The required result is a line count: how many lines in this data hold the word "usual". Give only that.

_Data provided_
......

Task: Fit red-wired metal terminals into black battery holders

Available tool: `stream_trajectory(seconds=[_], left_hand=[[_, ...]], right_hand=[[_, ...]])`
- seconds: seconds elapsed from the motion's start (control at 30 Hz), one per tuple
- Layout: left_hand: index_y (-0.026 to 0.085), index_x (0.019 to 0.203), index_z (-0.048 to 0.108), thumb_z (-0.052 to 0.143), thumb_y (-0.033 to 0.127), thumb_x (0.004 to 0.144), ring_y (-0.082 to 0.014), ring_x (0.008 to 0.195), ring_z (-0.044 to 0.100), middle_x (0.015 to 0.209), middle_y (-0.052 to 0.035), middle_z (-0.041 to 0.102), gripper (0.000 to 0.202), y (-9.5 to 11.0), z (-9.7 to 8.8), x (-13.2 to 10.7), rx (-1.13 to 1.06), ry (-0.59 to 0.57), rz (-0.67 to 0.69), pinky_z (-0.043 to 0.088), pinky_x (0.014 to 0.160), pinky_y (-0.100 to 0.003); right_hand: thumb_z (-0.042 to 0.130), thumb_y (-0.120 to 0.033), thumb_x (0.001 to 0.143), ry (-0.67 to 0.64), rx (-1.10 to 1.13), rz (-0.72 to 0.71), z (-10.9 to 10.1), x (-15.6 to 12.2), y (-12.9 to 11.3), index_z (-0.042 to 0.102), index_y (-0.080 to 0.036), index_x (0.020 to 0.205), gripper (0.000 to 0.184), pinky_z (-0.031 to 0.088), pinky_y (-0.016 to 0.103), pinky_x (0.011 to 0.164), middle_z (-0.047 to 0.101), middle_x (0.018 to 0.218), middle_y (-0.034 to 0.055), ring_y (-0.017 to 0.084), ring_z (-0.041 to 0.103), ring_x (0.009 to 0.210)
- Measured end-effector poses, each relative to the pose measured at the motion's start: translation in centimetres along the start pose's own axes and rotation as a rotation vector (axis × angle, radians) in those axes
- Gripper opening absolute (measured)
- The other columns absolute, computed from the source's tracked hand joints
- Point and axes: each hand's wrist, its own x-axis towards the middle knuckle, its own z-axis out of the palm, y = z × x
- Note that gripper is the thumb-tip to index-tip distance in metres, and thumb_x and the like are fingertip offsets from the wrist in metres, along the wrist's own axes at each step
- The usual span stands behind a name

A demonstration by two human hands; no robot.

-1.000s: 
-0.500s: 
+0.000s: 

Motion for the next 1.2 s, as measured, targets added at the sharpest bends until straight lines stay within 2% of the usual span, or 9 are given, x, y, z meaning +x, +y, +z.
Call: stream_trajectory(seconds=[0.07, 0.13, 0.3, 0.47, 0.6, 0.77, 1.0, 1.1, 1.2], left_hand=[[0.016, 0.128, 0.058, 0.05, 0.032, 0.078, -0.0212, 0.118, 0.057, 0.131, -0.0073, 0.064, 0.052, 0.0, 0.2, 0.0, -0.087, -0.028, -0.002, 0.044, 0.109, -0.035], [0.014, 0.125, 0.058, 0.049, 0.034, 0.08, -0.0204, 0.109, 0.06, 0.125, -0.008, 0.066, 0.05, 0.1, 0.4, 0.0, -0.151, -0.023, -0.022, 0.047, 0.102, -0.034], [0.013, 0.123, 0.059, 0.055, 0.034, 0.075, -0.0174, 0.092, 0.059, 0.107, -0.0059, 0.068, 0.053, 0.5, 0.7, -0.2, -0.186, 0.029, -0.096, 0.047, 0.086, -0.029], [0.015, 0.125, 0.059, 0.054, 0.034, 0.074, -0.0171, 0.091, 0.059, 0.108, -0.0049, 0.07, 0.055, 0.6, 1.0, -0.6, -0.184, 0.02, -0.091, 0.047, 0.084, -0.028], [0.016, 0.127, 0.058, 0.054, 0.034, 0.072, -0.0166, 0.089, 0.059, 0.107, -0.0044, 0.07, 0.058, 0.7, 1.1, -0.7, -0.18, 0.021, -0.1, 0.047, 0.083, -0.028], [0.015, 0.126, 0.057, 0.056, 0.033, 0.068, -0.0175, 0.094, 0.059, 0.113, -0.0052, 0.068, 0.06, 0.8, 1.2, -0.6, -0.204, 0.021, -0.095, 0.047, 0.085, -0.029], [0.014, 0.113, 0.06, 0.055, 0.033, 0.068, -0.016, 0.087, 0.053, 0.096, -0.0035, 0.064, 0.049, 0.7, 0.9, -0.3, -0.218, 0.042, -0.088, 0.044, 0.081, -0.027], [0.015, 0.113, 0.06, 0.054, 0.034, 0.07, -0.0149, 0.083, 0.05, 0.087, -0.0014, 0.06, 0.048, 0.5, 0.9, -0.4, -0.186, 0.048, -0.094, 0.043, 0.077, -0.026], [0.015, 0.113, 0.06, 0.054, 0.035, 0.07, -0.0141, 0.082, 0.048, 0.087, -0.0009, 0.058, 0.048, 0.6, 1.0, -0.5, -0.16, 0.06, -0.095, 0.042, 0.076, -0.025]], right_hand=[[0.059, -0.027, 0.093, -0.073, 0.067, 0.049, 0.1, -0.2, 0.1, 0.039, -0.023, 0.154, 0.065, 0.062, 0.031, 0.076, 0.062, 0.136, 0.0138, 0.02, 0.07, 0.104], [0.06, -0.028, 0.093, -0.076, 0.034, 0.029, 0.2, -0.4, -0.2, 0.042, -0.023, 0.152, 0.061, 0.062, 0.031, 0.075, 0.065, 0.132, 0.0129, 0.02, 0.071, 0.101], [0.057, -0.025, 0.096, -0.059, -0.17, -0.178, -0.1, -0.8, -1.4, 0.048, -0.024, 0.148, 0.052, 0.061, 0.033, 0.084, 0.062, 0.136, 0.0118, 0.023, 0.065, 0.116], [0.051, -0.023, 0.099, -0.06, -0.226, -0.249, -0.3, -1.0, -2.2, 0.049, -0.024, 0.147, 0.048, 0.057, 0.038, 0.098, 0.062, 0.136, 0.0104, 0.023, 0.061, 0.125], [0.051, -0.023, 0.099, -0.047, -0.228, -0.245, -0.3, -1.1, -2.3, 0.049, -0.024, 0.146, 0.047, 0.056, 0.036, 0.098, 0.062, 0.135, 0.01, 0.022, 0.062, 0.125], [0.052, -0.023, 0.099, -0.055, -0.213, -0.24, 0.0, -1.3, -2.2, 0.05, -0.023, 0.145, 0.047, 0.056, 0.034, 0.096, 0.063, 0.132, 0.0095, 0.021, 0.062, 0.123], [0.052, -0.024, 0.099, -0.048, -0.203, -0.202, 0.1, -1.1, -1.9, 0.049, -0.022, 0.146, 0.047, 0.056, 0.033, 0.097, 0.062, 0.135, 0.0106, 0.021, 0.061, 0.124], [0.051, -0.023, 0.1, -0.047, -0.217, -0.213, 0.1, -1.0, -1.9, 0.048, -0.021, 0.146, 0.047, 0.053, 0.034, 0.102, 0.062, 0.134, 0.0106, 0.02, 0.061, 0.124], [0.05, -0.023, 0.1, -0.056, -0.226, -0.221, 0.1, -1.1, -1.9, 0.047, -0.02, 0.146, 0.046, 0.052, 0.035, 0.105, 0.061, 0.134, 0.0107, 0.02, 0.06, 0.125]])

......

_Solution_
2